Task requirements
Would you please repeat the data that follows, exactly as it reads?

____

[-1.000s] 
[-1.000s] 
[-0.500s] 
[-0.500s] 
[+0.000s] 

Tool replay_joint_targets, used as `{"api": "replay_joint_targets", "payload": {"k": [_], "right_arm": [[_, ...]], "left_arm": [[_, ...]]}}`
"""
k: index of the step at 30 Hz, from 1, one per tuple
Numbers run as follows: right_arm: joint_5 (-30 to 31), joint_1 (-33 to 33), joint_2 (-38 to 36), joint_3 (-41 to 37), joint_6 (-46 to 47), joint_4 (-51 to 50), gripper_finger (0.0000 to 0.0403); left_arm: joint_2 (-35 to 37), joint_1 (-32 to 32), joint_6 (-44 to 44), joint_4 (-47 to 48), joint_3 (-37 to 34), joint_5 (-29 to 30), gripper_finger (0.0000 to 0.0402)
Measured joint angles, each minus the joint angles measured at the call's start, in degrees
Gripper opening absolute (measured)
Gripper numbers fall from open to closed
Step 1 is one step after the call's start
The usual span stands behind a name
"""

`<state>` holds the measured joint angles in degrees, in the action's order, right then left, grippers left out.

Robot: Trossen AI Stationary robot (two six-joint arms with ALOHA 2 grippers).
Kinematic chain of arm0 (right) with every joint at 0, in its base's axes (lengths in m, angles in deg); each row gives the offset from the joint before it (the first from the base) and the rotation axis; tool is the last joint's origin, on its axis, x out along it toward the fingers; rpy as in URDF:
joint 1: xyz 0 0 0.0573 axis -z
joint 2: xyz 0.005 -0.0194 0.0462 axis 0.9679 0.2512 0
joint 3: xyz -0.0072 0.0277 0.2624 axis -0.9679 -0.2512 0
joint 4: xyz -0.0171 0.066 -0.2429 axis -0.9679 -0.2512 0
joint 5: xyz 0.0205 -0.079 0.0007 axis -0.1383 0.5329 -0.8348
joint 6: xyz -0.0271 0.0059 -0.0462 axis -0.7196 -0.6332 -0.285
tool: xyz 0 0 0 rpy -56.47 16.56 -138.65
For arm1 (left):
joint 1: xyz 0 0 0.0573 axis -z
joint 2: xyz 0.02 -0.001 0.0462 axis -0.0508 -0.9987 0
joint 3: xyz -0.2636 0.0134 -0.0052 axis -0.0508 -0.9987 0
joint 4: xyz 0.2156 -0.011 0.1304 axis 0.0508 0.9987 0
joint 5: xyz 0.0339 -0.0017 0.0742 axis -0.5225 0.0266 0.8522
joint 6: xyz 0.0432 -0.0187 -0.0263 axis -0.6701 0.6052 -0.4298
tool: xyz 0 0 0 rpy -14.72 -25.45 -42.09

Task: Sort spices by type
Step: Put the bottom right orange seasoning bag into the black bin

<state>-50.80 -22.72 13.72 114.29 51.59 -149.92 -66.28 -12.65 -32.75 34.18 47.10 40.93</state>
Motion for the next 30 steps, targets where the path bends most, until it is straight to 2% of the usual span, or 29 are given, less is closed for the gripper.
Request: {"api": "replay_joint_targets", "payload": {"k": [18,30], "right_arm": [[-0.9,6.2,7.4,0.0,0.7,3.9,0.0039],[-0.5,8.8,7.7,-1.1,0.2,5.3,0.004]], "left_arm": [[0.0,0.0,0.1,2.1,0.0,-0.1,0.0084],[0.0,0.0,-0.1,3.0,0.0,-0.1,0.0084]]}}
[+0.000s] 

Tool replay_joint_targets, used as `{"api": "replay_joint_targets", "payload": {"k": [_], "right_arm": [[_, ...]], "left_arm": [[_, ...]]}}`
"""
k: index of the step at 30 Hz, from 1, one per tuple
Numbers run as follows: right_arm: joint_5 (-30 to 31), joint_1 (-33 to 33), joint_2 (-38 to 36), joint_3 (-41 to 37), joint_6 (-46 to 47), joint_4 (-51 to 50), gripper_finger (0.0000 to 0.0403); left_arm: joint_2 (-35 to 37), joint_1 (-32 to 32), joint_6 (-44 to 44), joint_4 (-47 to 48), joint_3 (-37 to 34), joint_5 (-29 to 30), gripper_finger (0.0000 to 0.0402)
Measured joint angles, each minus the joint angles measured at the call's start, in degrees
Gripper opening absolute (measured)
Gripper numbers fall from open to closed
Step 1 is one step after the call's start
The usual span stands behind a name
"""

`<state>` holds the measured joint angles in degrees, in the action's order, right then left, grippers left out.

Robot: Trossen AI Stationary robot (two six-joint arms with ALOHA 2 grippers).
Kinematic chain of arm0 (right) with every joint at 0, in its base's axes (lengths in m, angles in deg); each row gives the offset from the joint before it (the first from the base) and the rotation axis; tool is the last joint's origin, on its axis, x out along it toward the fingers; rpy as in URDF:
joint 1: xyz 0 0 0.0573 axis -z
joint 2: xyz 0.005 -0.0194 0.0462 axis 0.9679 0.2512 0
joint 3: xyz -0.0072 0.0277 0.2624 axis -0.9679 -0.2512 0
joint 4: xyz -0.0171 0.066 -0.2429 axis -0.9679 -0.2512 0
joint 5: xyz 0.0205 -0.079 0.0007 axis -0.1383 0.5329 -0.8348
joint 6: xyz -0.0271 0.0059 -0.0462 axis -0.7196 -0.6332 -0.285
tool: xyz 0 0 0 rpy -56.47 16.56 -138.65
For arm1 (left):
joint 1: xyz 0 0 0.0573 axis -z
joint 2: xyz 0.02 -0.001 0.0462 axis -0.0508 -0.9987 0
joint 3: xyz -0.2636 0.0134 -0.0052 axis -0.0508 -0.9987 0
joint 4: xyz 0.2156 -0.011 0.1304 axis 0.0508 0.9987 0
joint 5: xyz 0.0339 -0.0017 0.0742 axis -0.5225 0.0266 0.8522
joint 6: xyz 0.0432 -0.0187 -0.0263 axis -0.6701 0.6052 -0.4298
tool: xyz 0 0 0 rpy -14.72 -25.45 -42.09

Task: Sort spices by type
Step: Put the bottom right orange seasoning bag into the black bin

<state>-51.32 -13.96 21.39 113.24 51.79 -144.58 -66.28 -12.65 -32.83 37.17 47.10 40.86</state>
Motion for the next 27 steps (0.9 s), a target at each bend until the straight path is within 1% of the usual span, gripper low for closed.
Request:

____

Answer box
[-1.000s] 
[-1.000s] 
[-0.500s] 
[-0.500s] 
[+0.000s] 

Tool replay_joint_targets, used as `{"api": "replay_joint_targets", "payload": {"k": [_], "right_arm": [[_, ...]], "left_arm": [[_, ...]]}}`
"""
k: index of the step at 30 Hz, from 1, one per tuple
Numbers run as follows: right_arm: joint_5 (-30 to 31), joint_1 (-33 to 33), joint_2 (-38 to 36), joint_3 (-41 to 37), joint_6 (-46 to 47), joint_4 (-51 to 50), gripper_finger (0.0000 to 0.0403); left_arm: joint_2 (-35 to 37), joint_1 (-32 to 32), joint_6 (-44 to 44), joint_4 (-47 to 48), joint_3 (-37 to 34), joint_5 (-29 to 30), gripper_finger (0.0000 to 0.0402)
Measured joint angles, each minus the joint angles measured at the call's start, in degrees
Gripper opening absolute (measured)
Gripper numbers fall from open to closed
Step 1 is one step after the call's start
The usual span stands behind a name
"""

`<state>` holds the measured joint angles in degrees, in the action's order, right then left, grippers left out.

Robot: Trossen AI Stationary robot (two six-joint arms with ALOHA 2 grippers).
Kinematic chain of arm0 (right) with every joint at 0, in its base's axes (lengths in m, angles in deg); each row gives the offset from the joint before it (the first from the base) and the rotation axis; tool is the last joint's origin, on its axis, x out along it toward the fingers; rpy as in URDF:
joint 1: xyz 0 0 0.0573 axis -z
joint 2: xyz 0.005 -0.0194 0.0462 axis 0.9679 0.2512 0
joint 3: xyz -0.0072 0.0277 0.2624 axis -0.9679 -0.2512 0
joint 4: xyz -0.0171 0.066 -0.2429 axis -0.9679 -0.2512 0
joint 5: xyz 0.0205 -0.079 0.0007 axis -0.1383 0.5329 -0.8348
joint 6: xyz -0.0271 0.0059 -0.0462 axis -0.7196 -0.6332 -0.285
tool: xyz 0 0 0 rpy -56.47 16.56 -138.65
For arm1 (left):
joint 1: xyz 0 0 0.0573 axis -z
joint 2: xyz 0.02 -0.001 0.0462 axis -0.0508 -0.9987 0
joint 3: xyz -0.2636 0.0134 -0.0052 axis -0.0508 -0.9987 0
joint 4: xyz 0.2156 -0.011 0.1304 axis 0.0508 0.9987 0
joint 5: xyz 0.0339 -0.0017 0.0742 axis -0.5225 0.0266 0.8522
joint 6: xyz 0.0432 -0.0187 -0.0263 axis -0.6701 0.6052 -0.4298
tool: xyz 0 0 0 rpy -14.72 -25.45 -42.09

Task: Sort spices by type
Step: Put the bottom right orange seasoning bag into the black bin

<state>-50.80 -22.72 13.72 114.29 51.59 -149.92 -66.28 -12.65 -32.75 34.18 47.10 40.93</state>
Motion for the next 30 steps, targets where the path bends most, until it is straight to 2% of the usual span, or 29 are given, less is closed for the gripper.
Request: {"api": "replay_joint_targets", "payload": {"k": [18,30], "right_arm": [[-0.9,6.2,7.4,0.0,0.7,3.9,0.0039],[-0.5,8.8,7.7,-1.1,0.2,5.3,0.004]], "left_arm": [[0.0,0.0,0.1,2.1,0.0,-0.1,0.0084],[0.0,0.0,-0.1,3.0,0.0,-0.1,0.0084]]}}
[+0.000s] 

Tool replay_joint_targets, used as `{"api": "replay_joint_targets", "payload": {"k": [_], "right_arm": [[_, ...]], "left_arm": [[_, ...]]}}`
"""
k: index of the step at 30 Hz, from 1, one per tuple
Numbers run as follows: right_arm: joint_5 (-30 to 31), joint_1 (-33 to 33), joint_2 (-38 to 36), joint_3 (-41 to 37), joint_6 (-46 to 47), joint_4 (-51 to 50), gripper_finger (0.0000 to 0.0403); left_arm: joint_2 (-35 to 37), joint_1 (-32 to 32), joint_6 (-44 to 44), joint_4 (-47 to 48), joint_3 (-37 to 34), joint_5 (-29 to 30), gripper_finger (0.0000 to 0.0402)
Measured joint angles, each minus the joint angles measured at the call's start, in degrees
Gripper opening absolute (measured)
Gripper numbers fall from open to closed
Step 1 is one step after the call's start
The usual span stands behind a name
"""

`<state>` holds the measured joint angles in degrees, in the action's order, right then left, grippers left out.

Robot: Trossen AI Stationary robot (two six-joint arms with ALOHA 2 grippers).
Kinematic chain of arm0 (right) with every joint at 0, in its base's axes (lengths in m, angles in deg); each row gives the offset from the joint before it (the first from the base) and the rotation axis; tool is the last joint's origin, on its axis, x out along it toward the fingers; rpy as in URDF:
joint 1: xyz 0 0 0.0573 axis -z
joint 2: xyz 0.005 -0.0194 0.0462 axis 0.9679 0.2512 0
joint 3: xyz -0.0072 0.0277 0.2624 axis -0.9679 -0.2512 0
joint 4: xyz -0.0171 0.066 -0.2429 axis -0.9679 -0.2512 0
joint 5: xyz 0.0205 -0.079 0.0007 axis -0.1383 0.5329 -0.8348
joint 6: xyz -0.0271 0.0059 -0.0462 axis -0.7196 -0.6332 -0.285
tool: xyz 0 0 0 rpy -56.47 16.56 -138.65
For arm1 (left):
joint 1: xyz 0 0 0.0573 axis -z
joint 2: xyz 0.02 -0.001 0.0462 axis -0.0508 -0.9987 0
joint 3: xyz -0.2636 0.0134 -0.0052 axis -0.0508 -0.9987 0
joint 4: xyz 0.2156 -0.011 0.1304 axis 0.0508 0.9987 0
joint 5: xyz 0.0339 -0.0017 0.0742 axis -0.5225 0.0266 0.8522
joint 6: xyz 0.0432 -0.0187 -0.0263 axis -0.6701 0.6052 -0.4298
tool: xyz 0 0 0 rpy -14.72 -25.45 -42.09

Task: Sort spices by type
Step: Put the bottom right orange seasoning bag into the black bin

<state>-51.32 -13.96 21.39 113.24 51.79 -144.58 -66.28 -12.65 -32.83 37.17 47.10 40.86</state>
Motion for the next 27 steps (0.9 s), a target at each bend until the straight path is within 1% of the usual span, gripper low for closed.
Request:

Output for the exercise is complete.